Nonostante la cavalcata delle valchirie sovraniste proceda spedita verso praterie di vittorie apparentemente ineluttabili, Matteo Salvini continua a far paura. Al Paese? Forse. Di sicuro ai suoi dirigenti e ai militanti che sappiamo andare oltre il culto della personalità. I vari Zaia, Fedriga e Giorgetti, i cosiddetti moderati, i cosiddetti seri, i cosiddetti filodraghiani, tremano al sol pensiero che sia il Capitano a fare le liste per il prossimo 25 settembre.
Infatti, mentre uno si aspetterebbe candidati di spessore, imprenditori, professionisti, intellettuali ecc., la realtà salvo-legaiola è ben diversa.

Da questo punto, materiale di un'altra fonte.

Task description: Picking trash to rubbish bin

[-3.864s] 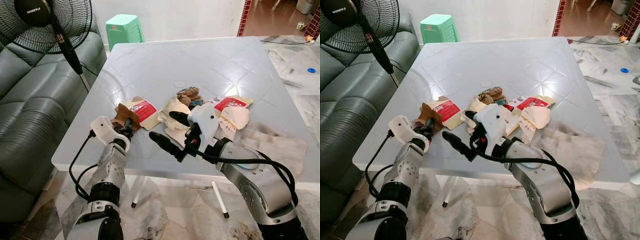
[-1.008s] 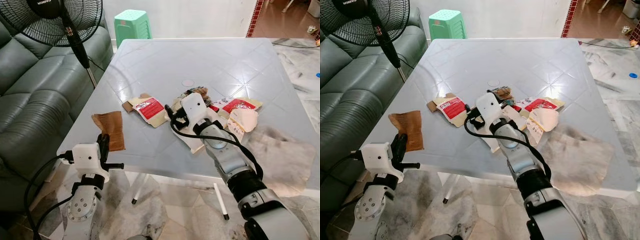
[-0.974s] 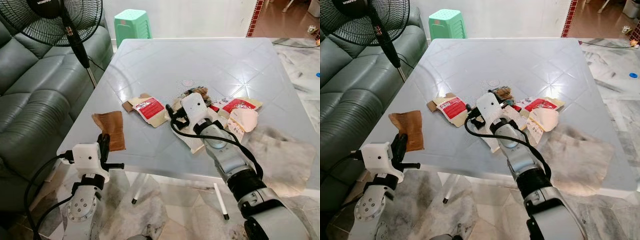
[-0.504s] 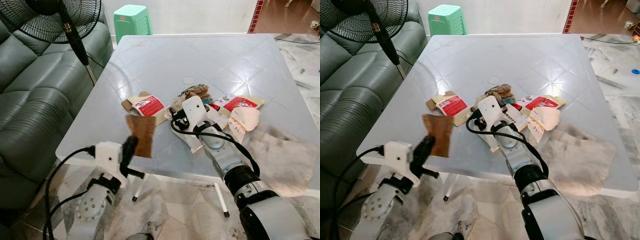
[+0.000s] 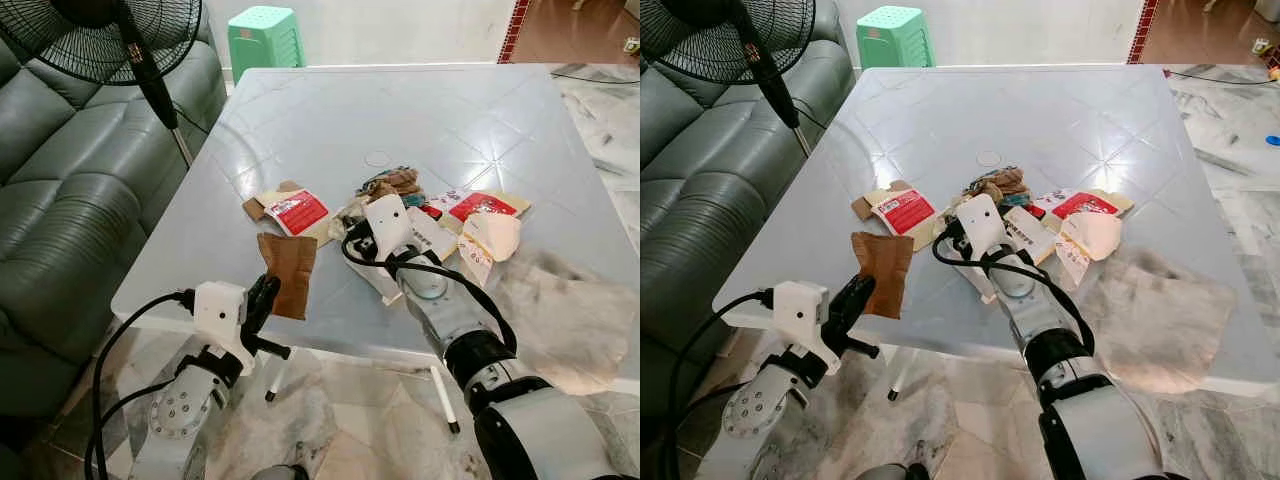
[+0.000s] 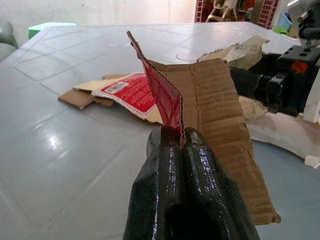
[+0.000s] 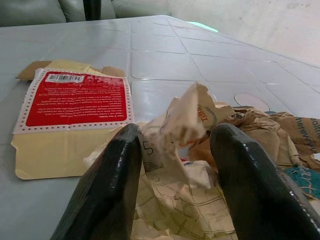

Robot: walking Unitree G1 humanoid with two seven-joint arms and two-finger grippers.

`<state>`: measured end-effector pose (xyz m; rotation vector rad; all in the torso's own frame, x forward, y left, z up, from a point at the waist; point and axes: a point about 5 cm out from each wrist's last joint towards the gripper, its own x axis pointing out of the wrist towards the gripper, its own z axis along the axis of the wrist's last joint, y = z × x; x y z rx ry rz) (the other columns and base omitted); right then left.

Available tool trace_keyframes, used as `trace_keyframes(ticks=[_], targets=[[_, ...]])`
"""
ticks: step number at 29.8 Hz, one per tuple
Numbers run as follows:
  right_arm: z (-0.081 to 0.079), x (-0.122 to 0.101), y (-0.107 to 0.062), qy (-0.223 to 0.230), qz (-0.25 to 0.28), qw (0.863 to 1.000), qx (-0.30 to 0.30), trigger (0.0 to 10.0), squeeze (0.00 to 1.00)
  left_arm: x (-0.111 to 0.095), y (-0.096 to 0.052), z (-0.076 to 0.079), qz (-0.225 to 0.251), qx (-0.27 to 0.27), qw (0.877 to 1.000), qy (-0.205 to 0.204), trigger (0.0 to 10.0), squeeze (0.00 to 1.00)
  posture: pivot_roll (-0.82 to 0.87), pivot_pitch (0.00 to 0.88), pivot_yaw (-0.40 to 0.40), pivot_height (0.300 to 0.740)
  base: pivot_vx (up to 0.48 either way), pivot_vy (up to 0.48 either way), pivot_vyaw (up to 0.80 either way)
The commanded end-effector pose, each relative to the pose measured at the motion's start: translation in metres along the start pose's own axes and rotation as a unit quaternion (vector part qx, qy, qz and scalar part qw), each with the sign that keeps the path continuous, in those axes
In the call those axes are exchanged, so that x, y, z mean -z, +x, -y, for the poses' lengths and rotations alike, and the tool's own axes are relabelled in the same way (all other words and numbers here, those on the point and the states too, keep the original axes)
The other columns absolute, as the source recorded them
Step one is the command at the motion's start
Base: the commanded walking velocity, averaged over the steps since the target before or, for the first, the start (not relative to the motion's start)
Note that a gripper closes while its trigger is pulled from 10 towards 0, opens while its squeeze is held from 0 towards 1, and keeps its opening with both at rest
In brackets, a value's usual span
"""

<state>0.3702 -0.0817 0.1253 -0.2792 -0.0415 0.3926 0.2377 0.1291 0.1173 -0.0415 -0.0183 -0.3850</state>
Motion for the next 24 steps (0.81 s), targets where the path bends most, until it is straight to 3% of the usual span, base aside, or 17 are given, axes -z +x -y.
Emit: trace_keyframes(ticks=[1,19,24], targets=[[-0.001,-0.005,0.003,0.006,0.008,1.000,-0.004,0.0,0.00,-0.003,-0.001,-0.002,0.002,0.003,1.000,0.006,0.0,0.00,0.14,0.090,0.065,0.740,0.000,0.000,0.00],[0.011,-0.011,0.002,0.014,0.029,0.999,0.004,0.0,0.00,-0.006,0.013,0.001,0.017,0.014,1.000,-0.003,0.0,0.00,0.08,0.067,0.070,0.740,0.000,0.000,0.00],[0.018,-0.022,0.004,0.021,0.059,0.998,0.013,0.0,0.00,-0.007,0.018,0.003,0.023,0.013,1.000,-0.005,0.0,0.00,0.06,0.050,0.067,0.740,0.000,0.000,0.00]])
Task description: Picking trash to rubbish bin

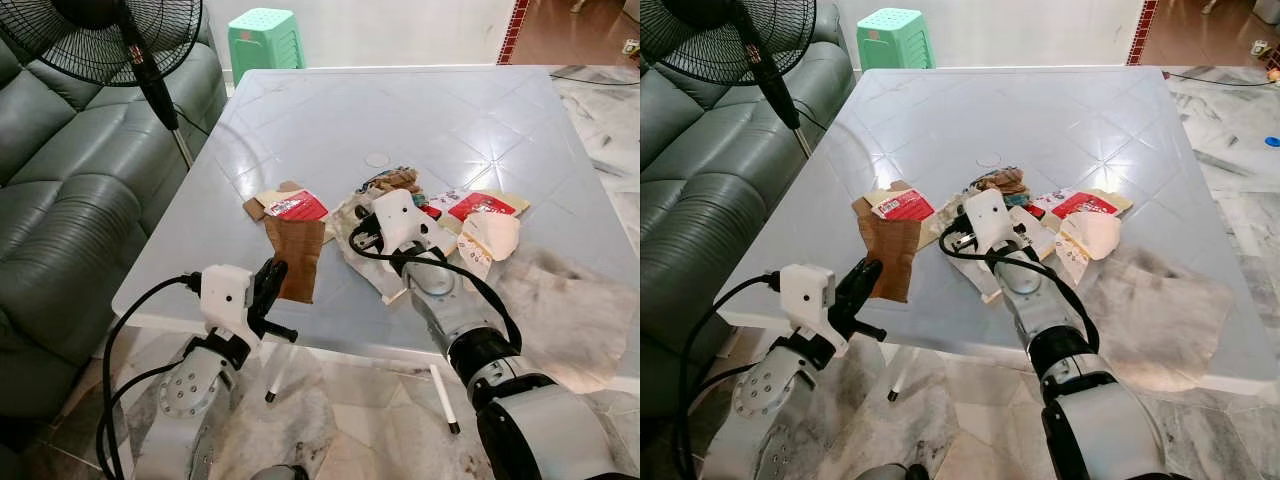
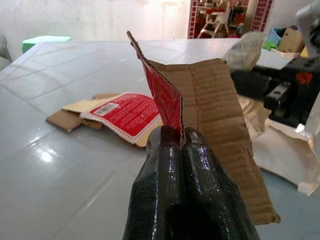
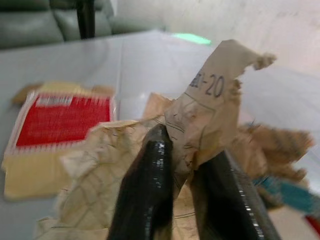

Questo il cv richiesto dal Capitano per entrare in lista: il candidato deve possedere diverse “qualità”, tra cui essere no vax, no euro, rigorosamente filorusso, con discreto tasso di rozza obbedienza ed eloquio turpe. E magari deve anche saper ruttare.
E’ sempre stato così, intendiamoci. Le eccezioni erano poche, ma oggi la desolazione leghista emerge palese alla luce del sole. E questo spaventa la triade “cuor di leone” che politicamente val meno di zero per coraggio e lungimiranza. Oltre le lacrime di coccodrillo e la controstoria sulla caduta del Governo Draghi (tutta solo colpa di Conte), rigorosamente autoassolutoria per il Carroccio, Giorgetti Zaia e Fedriga non sanno andarsene e si trovano costretti a subire il redivivo Salvini che continua a brutalizzare il partito e la pazienza dei con idee demenziali (lista dei ministri prima del voto) e con i soliti slogan. Di fronte a ciò i tre, con un patetico ruggito del coniglio, minacciano – mai direttamente, per carità – Salvini di defenestrazione in caso di una Lega sotto il 10%. Ma uno scafato dirigente in incognito si affretta subito a precisare che la soglia viene sempre abbassata per non metter in difficoltà Matteo. Ormai i novelli Ferrer di manzoniana memoria (“si es culpable..”) sono vittime della sindrome di Stoccolma rispetto a un leader dal quale accettano tutto ma proprio tutto nel ricordo dei tempi che furono. Anche il calo di tesserati alla festa di Cervia va bene purché non si disturbi Matteo mentre infila in lista la creme de la creme padana. Un leader sempre più sganciato dalla base e dalla dirigenza del nord: la tegola della Lega nord per il simbolo e il congresso continuano a far da sfondo a questo B-movie politico che in qualsiasi paese normale sarebbe mera chiacchiera da bar. In Italia no. Grazie a Conte, Salvini e Berlusconi il film di serie B diventa colossal politico e piccoli ominicchi si candidano all’Oscar elettorale e a governare il Paese.
A vedere come si è ridotta la Lega, vien quasi da solidarizzare con il celodurismo del vecchio leone Umberto Bossi, il quale se avesse previsto qual fine avrebbe fatto la sua creatura, avrebbe fumato qualche sigaro in più e si sarebbe tenuto lontano dalla politica da operetta.